#### Task goal
The lines from the start of the data up to and including the one with "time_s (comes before" should be returned exactly, and nothing else.
**** Provided data
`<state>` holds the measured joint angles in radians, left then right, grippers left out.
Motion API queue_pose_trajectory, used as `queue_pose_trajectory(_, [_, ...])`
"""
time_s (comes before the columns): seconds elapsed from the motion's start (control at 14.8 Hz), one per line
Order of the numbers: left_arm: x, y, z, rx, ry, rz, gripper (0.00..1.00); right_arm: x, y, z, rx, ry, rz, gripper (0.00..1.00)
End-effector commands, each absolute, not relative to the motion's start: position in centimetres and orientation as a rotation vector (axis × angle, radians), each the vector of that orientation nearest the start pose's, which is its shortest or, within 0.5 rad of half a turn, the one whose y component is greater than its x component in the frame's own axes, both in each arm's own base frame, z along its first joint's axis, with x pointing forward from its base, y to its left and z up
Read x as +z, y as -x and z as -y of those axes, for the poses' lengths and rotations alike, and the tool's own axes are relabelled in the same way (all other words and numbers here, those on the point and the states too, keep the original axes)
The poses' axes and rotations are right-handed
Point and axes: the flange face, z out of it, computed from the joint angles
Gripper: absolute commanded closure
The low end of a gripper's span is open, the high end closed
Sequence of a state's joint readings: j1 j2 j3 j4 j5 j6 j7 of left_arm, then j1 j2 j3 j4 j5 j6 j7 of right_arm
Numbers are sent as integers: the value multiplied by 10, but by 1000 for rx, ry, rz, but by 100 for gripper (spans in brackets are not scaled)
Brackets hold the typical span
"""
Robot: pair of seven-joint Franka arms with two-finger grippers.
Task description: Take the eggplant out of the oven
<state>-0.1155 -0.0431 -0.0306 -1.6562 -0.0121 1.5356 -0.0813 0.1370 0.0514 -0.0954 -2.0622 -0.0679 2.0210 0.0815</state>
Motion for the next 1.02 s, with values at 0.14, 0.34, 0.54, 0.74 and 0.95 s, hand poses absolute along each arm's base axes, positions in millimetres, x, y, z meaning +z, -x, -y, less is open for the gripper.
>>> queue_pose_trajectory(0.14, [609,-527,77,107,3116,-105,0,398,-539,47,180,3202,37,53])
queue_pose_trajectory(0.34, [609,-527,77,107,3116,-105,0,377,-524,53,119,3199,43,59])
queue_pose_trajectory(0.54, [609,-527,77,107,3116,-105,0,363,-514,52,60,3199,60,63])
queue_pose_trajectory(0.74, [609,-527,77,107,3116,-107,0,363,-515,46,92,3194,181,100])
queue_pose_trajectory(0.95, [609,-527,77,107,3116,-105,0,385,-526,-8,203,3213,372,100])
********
#### Answer space
`<state>` holds the measured joint angles in radians, left then right, grippers left out.
Motion API queue_pose_trajectory, used as `queue_pose_trajectory(_, [_, ...])`
"""
time_s (comes before the columns): seconds elapsed from the motion's start (control at 14.8 Hz), one per line

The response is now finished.